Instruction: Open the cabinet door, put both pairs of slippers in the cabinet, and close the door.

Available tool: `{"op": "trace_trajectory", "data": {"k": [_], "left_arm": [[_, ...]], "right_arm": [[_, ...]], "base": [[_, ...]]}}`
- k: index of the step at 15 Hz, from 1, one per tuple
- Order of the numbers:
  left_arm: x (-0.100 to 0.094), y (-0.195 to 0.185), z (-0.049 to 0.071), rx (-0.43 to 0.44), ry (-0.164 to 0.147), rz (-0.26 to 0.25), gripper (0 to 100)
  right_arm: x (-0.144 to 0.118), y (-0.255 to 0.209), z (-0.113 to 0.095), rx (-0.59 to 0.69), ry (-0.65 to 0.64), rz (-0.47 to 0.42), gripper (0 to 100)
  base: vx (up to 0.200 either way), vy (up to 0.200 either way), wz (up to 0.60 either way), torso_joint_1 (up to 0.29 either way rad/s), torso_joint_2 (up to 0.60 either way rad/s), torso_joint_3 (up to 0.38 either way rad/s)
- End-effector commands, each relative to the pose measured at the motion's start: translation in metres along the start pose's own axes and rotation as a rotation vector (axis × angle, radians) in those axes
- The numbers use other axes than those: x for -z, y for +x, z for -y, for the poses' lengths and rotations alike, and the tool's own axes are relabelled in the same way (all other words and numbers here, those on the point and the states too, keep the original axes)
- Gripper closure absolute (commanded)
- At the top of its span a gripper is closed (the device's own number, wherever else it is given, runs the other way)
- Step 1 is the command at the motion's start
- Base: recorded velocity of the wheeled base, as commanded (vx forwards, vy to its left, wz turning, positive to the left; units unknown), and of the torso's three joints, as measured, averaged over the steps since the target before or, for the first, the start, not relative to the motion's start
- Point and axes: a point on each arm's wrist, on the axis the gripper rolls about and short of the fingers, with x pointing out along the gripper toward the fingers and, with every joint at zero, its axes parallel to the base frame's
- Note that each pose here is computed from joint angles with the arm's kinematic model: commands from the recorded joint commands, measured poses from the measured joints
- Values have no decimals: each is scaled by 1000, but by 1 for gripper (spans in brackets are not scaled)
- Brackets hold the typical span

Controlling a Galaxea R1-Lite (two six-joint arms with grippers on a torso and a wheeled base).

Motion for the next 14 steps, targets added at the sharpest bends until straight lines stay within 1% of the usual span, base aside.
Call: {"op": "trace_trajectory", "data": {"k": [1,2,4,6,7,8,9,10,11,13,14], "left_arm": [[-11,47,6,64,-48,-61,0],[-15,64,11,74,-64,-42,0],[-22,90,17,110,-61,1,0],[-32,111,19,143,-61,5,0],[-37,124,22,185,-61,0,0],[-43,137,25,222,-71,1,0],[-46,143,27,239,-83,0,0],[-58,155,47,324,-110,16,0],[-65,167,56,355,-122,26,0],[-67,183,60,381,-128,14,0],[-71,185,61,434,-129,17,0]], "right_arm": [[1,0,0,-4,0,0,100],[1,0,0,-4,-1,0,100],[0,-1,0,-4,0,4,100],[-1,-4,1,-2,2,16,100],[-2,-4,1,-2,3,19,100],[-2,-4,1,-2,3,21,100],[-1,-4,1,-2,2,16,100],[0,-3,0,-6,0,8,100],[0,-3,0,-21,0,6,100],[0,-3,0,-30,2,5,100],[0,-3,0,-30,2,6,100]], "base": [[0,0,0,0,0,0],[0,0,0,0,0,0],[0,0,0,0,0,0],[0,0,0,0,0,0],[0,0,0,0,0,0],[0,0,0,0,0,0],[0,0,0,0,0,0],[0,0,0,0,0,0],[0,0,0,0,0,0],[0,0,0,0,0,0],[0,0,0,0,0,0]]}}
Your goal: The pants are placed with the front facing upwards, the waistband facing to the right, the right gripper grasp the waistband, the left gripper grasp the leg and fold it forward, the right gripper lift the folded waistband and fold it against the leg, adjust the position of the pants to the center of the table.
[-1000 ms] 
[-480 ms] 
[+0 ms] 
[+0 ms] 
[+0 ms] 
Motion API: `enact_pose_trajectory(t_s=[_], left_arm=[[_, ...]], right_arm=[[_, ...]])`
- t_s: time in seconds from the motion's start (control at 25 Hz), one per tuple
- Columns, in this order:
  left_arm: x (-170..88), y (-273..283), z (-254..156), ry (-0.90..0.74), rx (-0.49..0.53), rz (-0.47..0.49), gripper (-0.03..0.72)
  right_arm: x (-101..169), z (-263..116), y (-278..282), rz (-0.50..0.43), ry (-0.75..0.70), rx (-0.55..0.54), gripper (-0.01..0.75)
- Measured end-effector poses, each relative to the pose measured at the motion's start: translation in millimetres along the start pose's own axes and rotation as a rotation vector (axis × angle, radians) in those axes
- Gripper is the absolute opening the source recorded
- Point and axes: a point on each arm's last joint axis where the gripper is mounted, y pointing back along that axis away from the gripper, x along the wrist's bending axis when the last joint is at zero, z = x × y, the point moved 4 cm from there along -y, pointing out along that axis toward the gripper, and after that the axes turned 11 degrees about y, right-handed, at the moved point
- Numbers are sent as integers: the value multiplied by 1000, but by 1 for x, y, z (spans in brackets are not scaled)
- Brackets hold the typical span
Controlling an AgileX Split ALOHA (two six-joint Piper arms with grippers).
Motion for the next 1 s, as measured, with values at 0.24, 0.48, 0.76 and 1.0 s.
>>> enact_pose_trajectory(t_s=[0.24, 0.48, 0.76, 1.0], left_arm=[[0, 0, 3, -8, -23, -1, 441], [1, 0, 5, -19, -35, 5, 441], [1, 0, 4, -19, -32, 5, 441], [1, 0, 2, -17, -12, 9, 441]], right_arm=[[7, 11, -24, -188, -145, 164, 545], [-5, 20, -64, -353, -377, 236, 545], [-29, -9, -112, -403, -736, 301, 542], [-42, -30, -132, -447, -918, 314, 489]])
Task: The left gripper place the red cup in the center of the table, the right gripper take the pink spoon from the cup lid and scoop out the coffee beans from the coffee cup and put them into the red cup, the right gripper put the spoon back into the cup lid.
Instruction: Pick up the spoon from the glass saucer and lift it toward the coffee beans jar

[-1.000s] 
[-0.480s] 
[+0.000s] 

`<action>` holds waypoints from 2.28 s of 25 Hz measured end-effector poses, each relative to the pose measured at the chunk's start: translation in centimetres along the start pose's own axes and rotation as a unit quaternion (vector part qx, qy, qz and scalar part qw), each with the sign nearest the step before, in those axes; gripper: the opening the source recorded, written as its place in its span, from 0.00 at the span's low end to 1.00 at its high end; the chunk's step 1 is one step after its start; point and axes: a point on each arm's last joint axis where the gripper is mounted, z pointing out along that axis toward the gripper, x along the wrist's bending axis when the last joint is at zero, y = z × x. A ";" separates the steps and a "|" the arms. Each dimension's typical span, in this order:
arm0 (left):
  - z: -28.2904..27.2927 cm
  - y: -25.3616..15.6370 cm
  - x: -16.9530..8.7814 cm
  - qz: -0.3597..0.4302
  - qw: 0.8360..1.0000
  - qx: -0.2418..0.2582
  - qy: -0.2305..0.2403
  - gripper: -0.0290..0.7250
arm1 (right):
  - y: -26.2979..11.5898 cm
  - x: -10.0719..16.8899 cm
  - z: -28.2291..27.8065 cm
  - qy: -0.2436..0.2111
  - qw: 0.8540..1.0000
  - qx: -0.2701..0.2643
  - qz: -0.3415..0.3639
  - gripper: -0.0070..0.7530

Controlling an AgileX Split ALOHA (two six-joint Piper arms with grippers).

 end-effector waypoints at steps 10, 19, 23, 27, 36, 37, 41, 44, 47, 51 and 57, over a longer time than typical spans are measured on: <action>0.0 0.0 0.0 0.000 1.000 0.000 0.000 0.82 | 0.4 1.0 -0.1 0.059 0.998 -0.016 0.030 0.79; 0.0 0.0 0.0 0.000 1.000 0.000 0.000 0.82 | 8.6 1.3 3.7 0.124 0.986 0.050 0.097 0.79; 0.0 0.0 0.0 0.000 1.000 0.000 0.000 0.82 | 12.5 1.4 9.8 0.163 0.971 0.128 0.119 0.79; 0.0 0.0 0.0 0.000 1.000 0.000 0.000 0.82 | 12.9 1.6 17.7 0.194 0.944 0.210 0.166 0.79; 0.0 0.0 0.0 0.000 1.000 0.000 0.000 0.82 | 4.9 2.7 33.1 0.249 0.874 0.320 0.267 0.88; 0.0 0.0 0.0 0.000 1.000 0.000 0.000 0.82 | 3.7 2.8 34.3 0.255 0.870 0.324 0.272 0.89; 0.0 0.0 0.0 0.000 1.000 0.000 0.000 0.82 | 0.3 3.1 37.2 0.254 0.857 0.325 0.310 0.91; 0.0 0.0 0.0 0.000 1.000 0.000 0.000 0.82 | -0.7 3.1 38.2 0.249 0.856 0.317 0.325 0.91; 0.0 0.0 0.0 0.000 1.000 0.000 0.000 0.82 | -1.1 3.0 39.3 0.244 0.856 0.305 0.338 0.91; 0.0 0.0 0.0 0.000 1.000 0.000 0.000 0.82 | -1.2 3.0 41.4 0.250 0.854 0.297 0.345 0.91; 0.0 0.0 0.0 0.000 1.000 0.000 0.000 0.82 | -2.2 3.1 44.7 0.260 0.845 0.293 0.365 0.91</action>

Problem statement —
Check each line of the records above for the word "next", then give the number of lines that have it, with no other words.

Solved problem —
2